Pourquoi ne pas le dire? Votre comportement ouvertement non conformiste dans un contexte politique local tendu suscite des réactions telles qu'il est préférable pour vous de quitter Saint-Etienne. Vous revenez à Paris où, pendant douze ans, vous faites de la recherche en physique théorique et où votre lucidité et votre honnêteté intellectuelle vous conduisent à crier que le «roi est nu», ce qui, bien sûr, n'est pas du goût de tout le monde. En octobre 1964, vous revenez à l'Ecole des Mines de Paris que, depuis vingt-deux ans, vous n'avez pas quittée. Arrive alors le «cataclysme» de 68. Le terme est sans doute très excessif, sur le plan général, mais l'enseignement supérieur y a subi de tels dommages qu'il ne s'en est pas encore remis. L'Ecole, placée au coeur de la tourmente, réussit, non seulement à limiter les dégâts, mais à tirer profit du mouvement pour mettre en place des structures de concertation, qui sont encore les nôtres aujourd'hui et qui ont montré leur efficacité.

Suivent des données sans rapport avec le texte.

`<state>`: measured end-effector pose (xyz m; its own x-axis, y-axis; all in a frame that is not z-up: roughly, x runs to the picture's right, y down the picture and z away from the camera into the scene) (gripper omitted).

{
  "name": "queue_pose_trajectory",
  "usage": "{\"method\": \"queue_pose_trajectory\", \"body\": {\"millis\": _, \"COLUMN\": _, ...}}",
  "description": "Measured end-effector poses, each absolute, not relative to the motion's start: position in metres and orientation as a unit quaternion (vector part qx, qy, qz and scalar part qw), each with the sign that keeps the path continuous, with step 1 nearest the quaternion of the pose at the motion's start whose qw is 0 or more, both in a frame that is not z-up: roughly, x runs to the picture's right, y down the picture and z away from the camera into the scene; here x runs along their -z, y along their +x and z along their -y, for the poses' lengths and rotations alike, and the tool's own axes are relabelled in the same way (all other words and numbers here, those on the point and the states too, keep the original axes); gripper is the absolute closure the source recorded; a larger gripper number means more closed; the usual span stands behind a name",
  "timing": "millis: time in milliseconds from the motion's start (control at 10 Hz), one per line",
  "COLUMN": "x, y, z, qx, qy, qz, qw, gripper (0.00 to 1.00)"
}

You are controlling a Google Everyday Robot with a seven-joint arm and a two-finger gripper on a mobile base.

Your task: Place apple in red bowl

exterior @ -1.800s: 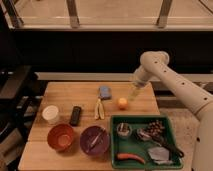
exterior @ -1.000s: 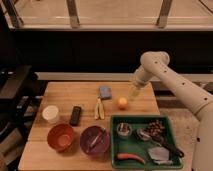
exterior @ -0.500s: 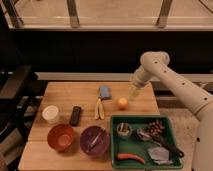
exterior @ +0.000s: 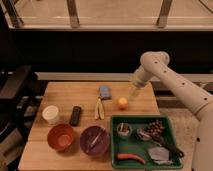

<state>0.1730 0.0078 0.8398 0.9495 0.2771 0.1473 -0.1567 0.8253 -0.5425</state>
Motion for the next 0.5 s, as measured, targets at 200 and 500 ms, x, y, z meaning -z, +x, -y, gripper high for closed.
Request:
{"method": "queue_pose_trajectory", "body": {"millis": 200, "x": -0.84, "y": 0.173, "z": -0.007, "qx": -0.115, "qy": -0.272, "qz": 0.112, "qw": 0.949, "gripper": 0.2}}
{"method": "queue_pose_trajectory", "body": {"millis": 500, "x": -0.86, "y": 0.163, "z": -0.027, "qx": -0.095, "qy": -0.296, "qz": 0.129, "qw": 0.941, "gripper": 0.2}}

Il fallait, à l'époque, jouer serré pour naviguer entre l'intransigeance et la démagogie de manière à préserver l'essentiel tout en respectant une légitime aspiration à l'information et à la parole. Il fallait, pour cela, une fermeté dans la conviction associée à une dialectique habile avec, toujours, le sens de l'humour pour ramener les problèmes à leur juste proportion et, pour reprendre votre expression, «ridiculiser le délire».

Mais je m'aperçois que j'ai décrit là notre ami FER et sa contribution, à cette époque, aura été décisive.

Puis l'Ecole s'est développée, pas toujours forcément dans le sens que vous auriez souhaité, est devenue une maison de taille respectable, tout en préservant la simplicité et la cordialité dans les rapports personnels. Vos interventions ont toujours été dans la ligne que vous avez tracée: fermes sur les principes, constructives dans les modalités.

J'ai eu l'occasion, à maintes reprises, de développer la notion de «pilier» de l'Ecole: vous avez joué ce rôle avec efficacité et modestie.

Au nom de l'Ecole, je vous en remercie et vous souhaite une retraite fructueuse: sachez, en tout cas, que nous ne vous oublierons pas, et que vous serez toujours le bienvenu parmi nous.

[Francis FER devait hélas décéder peu après cette mise à la retraite.]